Of course, with that dream comes Dawn’s decidedly unromantic life of crime, assisted by the salon owning couple, the Dashers (David Lochary & Mary Vivian Pearce). Dawn and Gator inevitably divorce and Dawn’s hatred for Taffy only increases. The Dashers offer Dawn relief by getting her addicted to liquid eyeliner, and convincing her that she is bound for the greatness found in a life of beauty and crime.
Like the old adage says “Beauty is in the eye of the beholder” and after Aunt Ida throws acid in Dawn’s face, the Dashers concoct a nightclub act with Dawn as the glamorous main attraction, more beautiful now than ever before. Watch with amazement as Dawn jumps up and down on a trampoline right before your very eyes.

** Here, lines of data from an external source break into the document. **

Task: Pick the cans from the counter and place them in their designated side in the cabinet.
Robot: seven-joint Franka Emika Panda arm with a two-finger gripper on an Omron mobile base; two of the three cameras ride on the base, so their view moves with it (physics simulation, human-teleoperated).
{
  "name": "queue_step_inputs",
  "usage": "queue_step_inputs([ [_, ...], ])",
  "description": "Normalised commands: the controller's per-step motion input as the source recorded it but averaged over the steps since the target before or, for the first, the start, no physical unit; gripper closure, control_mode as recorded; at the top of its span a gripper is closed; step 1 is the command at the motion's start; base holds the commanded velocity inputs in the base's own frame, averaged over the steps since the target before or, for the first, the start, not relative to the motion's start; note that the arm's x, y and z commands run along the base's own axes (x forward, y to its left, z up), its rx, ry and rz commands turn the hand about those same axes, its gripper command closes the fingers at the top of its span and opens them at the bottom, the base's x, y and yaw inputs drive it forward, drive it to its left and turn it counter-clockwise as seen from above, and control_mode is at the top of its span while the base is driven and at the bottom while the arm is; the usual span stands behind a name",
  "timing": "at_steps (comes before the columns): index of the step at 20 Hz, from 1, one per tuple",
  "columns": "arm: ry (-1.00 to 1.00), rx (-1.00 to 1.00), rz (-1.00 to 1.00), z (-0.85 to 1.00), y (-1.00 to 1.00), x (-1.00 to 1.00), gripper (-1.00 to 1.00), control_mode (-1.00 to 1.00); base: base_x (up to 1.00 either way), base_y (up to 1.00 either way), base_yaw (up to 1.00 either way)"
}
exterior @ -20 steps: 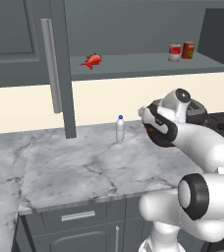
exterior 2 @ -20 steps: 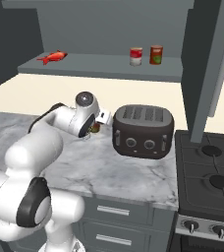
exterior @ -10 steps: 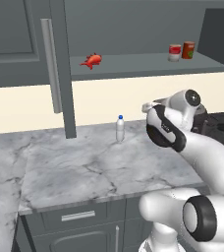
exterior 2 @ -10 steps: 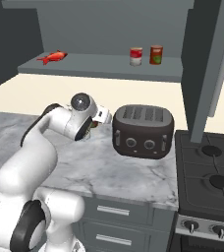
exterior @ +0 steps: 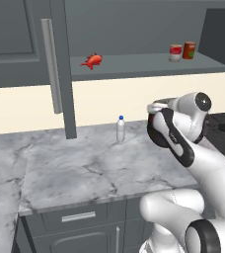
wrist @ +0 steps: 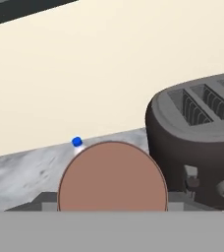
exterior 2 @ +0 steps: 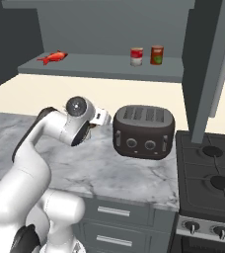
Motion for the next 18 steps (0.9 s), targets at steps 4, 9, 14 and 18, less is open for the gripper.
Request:
queue_step_inputs([
  [4, 0.01, 0.0, 0.0, 0.18, -0.03, -0.4, 1.0, -1.0, 0.0, 0.0, 0.0],
  [9, 0.05, 0.0, 0.01, 0.21, -0.08, -0.39, 1.0, -1.0, 0.0, 0.0, 0.0],
  [14, 0.03, 0.0, 0.02, 0.27, -0.11, -0.34, 1.0, -1.0, 0.0, 0.0, 0.0],
  [18, 0.02, 0.0, 0.02, 0.34, -0.13, -0.28, 1.0, -1.0, 0.0, 0.0, 0.0],
])
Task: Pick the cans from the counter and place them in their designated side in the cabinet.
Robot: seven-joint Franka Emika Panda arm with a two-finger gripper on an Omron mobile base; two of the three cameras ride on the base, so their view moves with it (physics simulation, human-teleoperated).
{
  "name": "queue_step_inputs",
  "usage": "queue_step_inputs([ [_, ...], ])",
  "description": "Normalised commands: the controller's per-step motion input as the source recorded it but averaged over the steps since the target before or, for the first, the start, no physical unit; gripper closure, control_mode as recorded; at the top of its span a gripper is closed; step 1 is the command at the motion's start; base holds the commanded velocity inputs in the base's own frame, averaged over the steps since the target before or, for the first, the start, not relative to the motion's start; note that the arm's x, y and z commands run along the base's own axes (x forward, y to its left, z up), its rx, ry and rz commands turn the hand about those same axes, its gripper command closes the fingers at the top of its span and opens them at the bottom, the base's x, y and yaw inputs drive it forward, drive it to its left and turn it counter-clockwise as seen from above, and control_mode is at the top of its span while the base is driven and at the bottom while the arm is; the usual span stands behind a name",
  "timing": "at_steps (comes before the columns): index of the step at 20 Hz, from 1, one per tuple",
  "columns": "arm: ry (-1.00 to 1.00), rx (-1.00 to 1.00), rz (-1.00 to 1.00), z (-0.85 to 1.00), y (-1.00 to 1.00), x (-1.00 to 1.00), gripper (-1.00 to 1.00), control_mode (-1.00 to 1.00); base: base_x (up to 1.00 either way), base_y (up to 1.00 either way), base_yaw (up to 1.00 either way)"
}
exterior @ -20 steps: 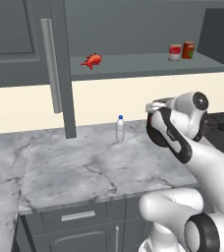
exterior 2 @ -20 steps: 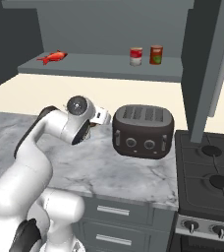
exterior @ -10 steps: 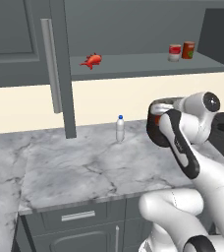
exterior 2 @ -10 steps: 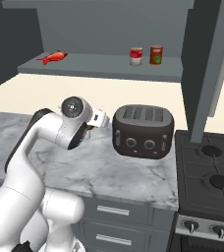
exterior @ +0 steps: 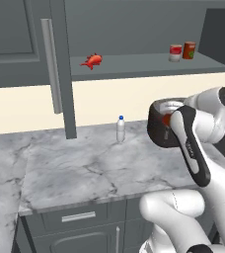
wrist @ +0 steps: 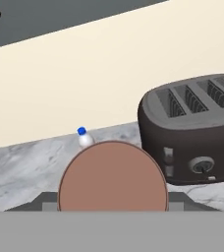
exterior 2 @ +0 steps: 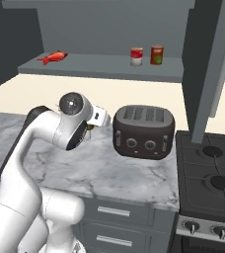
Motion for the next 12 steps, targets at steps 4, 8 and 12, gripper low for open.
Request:
queue_step_inputs([
  [4, 0.0, 0.0, 0.01, 0.31, -0.06, -0.22, 1.0, -1.0, 0.0, 0.0, 0.0],
  [8, 0.0, 0.0, 0.0, 0.33, 0.0, -0.11, 1.0, -1.0, 0.0, 0.0, 0.0],
  [12, -0.02, 0.0, 0.0, 0.33, -0.01, -0.22, 1.0, -1.0, 0.0, 0.0, 0.0],
])
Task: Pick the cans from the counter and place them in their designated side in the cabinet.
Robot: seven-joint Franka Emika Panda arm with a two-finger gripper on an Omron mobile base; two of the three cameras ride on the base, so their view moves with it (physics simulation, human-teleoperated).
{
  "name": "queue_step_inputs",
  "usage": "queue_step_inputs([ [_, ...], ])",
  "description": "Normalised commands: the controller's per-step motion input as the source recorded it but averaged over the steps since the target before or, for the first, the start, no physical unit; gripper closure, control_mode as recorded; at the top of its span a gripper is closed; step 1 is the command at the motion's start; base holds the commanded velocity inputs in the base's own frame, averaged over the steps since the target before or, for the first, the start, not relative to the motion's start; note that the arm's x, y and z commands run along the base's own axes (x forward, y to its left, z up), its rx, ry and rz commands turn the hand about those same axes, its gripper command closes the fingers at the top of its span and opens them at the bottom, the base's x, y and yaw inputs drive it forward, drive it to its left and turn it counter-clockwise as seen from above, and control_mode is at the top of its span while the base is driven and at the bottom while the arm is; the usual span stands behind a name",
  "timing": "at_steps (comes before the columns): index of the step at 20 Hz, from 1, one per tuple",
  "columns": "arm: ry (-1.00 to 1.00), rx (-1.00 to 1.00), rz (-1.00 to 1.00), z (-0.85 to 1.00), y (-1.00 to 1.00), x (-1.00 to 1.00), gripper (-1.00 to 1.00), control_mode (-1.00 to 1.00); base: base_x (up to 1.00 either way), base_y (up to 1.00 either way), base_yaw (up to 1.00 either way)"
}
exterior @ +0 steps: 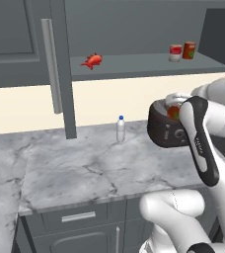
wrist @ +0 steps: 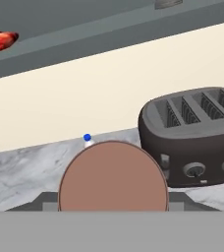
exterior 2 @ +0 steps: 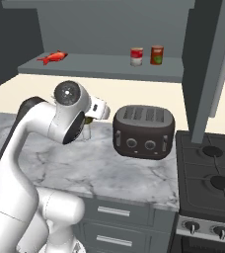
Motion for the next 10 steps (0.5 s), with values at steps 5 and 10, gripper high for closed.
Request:
queue_step_inputs([
  [5, -0.04, 0.0, 0.0, 0.27, -0.03, -0.24, 1.0, -1.0, 0.0, 0.0, 0.0],
  [10, -0.09, -0.01, 0.0, 0.28, -0.01, -0.25, 1.0, -1.0, 0.0, 0.0, 0.0],
])
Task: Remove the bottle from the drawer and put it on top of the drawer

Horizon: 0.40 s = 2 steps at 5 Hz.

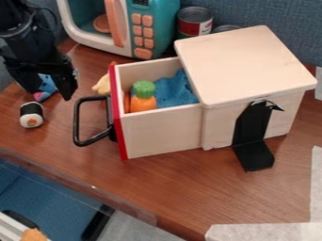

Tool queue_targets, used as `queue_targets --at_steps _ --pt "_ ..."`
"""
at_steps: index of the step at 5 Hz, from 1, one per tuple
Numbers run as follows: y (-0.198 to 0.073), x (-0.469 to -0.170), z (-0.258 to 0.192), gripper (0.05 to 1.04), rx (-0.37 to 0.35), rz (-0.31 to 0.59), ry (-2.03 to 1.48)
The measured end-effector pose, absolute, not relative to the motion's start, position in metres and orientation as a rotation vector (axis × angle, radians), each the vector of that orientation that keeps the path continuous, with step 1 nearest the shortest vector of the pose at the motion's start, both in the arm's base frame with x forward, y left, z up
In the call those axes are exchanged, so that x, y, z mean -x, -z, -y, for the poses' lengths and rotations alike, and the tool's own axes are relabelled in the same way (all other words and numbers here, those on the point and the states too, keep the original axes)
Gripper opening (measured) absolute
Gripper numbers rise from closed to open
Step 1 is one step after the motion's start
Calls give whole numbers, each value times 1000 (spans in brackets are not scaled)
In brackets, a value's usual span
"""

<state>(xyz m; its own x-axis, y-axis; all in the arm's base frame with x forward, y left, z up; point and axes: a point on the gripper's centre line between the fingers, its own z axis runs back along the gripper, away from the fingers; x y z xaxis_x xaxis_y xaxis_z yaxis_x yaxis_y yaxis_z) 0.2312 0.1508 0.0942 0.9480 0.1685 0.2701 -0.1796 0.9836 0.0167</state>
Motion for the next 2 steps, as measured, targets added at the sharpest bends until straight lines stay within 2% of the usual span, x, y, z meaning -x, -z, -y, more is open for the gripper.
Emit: queue_targets --at_steps 1,2 --pt "-88 -230 -148 999 -19 249 -181" --pt "-105 -243 -119 999 27 255 -96"
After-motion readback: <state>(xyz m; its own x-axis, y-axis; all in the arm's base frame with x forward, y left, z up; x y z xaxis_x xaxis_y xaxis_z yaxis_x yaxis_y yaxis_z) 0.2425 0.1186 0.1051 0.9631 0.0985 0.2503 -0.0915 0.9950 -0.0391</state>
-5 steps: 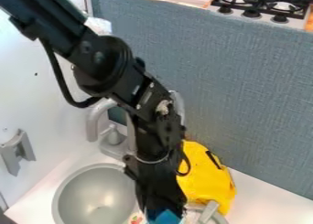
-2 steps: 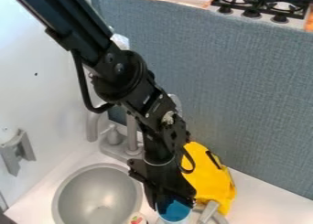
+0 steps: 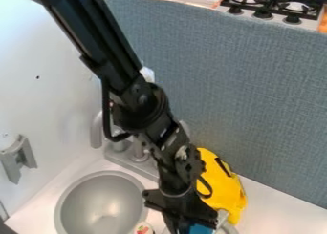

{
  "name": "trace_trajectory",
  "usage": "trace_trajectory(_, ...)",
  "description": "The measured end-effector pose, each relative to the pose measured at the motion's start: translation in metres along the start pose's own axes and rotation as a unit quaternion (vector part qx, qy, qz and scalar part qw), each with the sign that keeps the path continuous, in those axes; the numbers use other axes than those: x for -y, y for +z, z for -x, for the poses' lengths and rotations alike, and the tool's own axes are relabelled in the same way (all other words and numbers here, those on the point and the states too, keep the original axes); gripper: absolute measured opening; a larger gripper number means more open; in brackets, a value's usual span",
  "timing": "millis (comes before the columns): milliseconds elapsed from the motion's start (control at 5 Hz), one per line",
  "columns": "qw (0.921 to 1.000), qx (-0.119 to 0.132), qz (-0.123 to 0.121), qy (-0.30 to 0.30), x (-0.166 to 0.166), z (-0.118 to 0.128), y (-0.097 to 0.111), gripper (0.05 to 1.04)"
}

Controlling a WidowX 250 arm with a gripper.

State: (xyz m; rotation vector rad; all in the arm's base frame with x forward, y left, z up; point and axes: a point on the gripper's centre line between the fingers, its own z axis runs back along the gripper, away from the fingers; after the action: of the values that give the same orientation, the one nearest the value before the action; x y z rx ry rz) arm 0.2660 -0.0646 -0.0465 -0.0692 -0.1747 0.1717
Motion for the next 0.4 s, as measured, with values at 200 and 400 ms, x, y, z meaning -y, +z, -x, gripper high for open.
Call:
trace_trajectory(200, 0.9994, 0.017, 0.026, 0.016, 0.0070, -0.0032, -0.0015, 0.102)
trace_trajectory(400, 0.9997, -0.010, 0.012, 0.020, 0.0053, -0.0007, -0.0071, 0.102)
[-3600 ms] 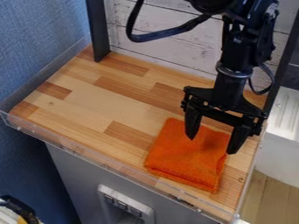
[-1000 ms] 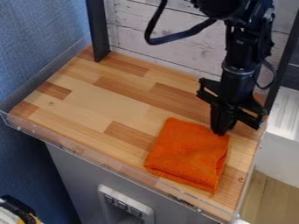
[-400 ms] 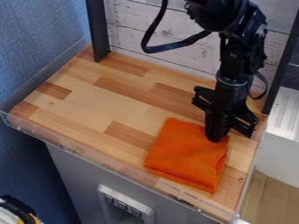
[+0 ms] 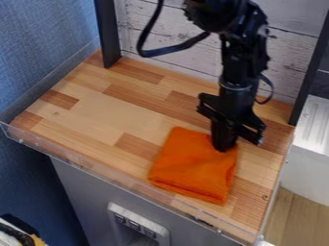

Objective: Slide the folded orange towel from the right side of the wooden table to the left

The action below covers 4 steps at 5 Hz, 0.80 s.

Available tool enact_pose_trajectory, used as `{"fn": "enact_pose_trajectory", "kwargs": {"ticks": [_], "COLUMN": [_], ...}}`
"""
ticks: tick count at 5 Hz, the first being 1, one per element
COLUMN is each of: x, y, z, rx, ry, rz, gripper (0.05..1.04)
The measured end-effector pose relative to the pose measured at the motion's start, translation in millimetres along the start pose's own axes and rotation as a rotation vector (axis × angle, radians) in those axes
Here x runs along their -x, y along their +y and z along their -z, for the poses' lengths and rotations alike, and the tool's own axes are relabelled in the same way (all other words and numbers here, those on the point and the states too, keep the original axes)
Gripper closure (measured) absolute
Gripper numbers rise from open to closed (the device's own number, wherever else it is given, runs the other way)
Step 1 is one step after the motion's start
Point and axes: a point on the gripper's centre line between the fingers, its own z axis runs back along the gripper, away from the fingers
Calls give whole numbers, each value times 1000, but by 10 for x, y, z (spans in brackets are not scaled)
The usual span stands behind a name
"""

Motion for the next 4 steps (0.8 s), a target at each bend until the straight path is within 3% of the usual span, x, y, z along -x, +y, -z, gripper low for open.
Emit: {"fn": "enact_pose_trajectory", "kwargs": {"ticks": [4], "x": [345], "y": [1081], "z": [2], "rx": [14], "ry": [-29], "rz": [-183], "gripper": [1025]}}
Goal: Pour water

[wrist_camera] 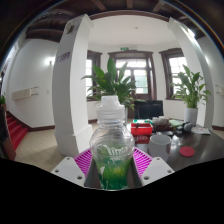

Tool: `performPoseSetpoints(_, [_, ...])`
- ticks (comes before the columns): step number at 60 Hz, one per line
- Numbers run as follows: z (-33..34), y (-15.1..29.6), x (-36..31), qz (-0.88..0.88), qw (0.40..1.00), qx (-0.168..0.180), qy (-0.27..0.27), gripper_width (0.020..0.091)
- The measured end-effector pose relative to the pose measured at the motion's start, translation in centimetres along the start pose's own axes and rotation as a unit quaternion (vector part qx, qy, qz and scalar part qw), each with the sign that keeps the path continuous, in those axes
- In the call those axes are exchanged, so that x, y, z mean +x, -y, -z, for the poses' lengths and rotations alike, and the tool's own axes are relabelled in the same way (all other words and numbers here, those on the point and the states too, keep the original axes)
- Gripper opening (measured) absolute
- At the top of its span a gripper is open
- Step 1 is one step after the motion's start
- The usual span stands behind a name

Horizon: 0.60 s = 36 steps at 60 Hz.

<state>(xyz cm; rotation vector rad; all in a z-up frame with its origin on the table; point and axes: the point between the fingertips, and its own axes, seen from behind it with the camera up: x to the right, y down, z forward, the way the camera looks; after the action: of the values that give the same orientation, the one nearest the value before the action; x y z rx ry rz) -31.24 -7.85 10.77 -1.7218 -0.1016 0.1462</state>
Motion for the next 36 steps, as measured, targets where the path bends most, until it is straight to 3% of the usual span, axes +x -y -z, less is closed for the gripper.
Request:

But goddamit, there are people around Dawn that seem to want to interfere with her shot at fame and fortune. So, Dawn chops off Ida’s hand with an axe and murders Taffy when she joins those bald headed freaks who sing at the airport.
Female Trouble explodes in a “show must go on” mass murder, with Dawn replacing James Cagney in the electric chair. Waters and company seem to be literally bouncing off the walls here. The first time I watched this film, I was drained by the time the credits rolled. Female Trouble is just so much damned fun that I have to disagree with Dawn Davenport about Christmas. I received this treasure as a Christmas gift (it was on my list) and it made for a hell of a unique holiday, proving that like beauty, Christmas is in the eye of the beholder.